How to convert PDF to DOCX on linux

30.5k views Asked by At

I try to convert pdf file to word, excel and powerpoint. I already tried a lot of command like these:

soffice -env:UserInstallation=file:///$HOME/.libreoffice-headless/ --convert-to docx:"Microsoft Word 2007/2010/2013 XML" file.pdf
/usr/bin/soffice --headless --invisible --convert-to docx file.pdf
soffice --infilter="writer_pdf_import" --convert-to doc file.pdf

/usr/bin/libreoffice --headless --invisible --convert-to doc file.pdf
/usr/bin/soffice --headless --convert-to docx:"Microsoft Word 2007/2010/2013 XML" file.pdf

abiword --to=doc file.pdf
unoconv -f doc file.pdf
lowriter --invisible --convert-to doc 'file.pdf'

Always got this error message from soffice/libreoffice/unoconv:

:1: parser error : Document is empty
%PDF-1.7

And this one for abiword

Unable to init server: Could not connect: Connection refused

** (abiword:6477): WARNING **: clutter failed 0, get a life.
Unable to init server: Could not connect: Connection refused

With every command but abiword. I got a doc file with bad character inside. But never get a proper file.

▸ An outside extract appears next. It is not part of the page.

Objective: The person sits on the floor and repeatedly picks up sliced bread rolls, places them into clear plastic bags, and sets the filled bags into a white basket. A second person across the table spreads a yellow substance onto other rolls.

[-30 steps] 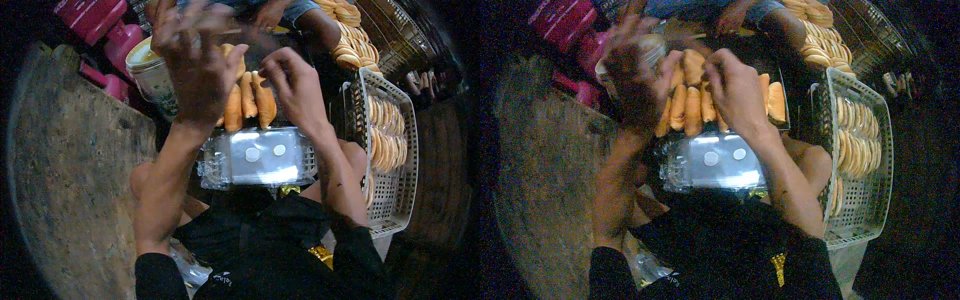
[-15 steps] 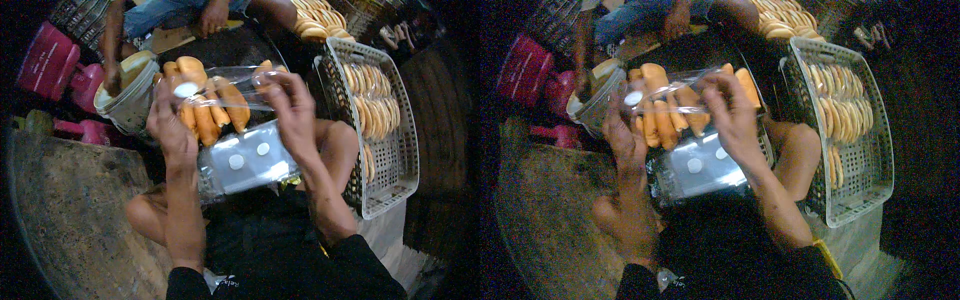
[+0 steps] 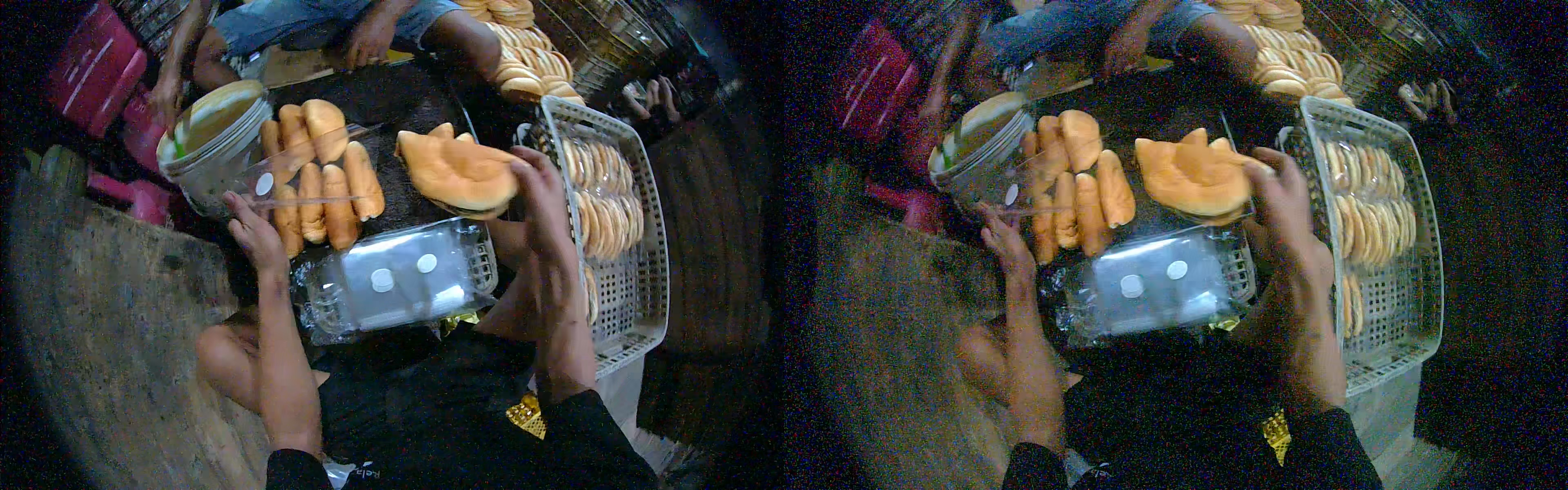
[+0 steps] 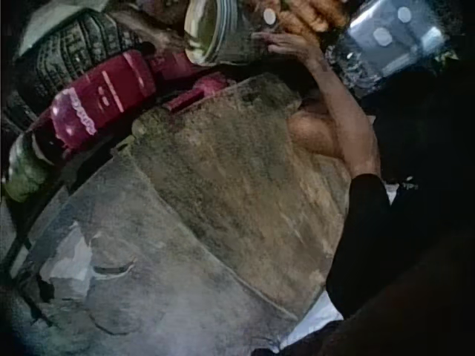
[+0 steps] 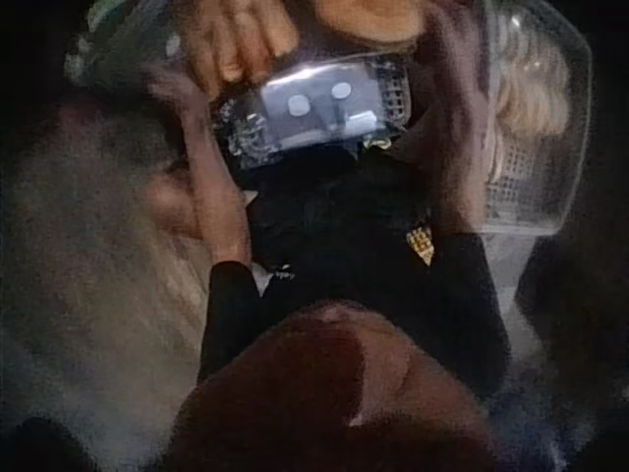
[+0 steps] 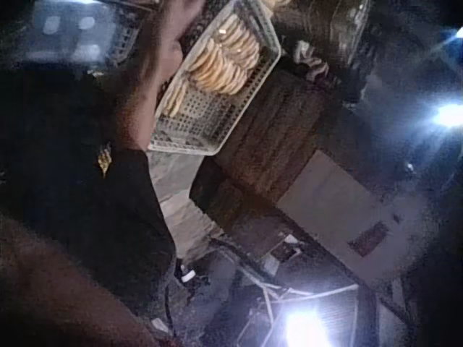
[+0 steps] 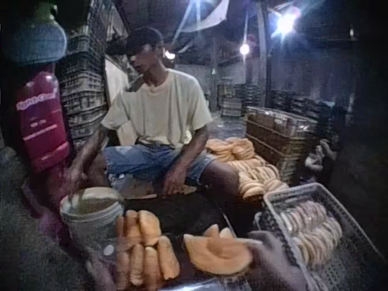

I try to create a file converter so I only want command line method. Don't want to use someone API.

Thank you

2

There are 2 answers

5
Splinteer On

Managed to do it with soffice. I had to install this package: libreoffice-pdfimport And don't forget to use --infilter="writer_pdf_import"

0
rob grune On

Linux has a few apps that can import a pdf as an image: LibreOffice, Okular, Calibre.

But if you want editable text, then you need to install the pdf toolkit pdftk, then run the conversion utility pdf2txt. The terminal command is:

pdf2txt input.pdf output.txt

Thereafter, import the txt file into a wordpro, and complete the final editing/formatting.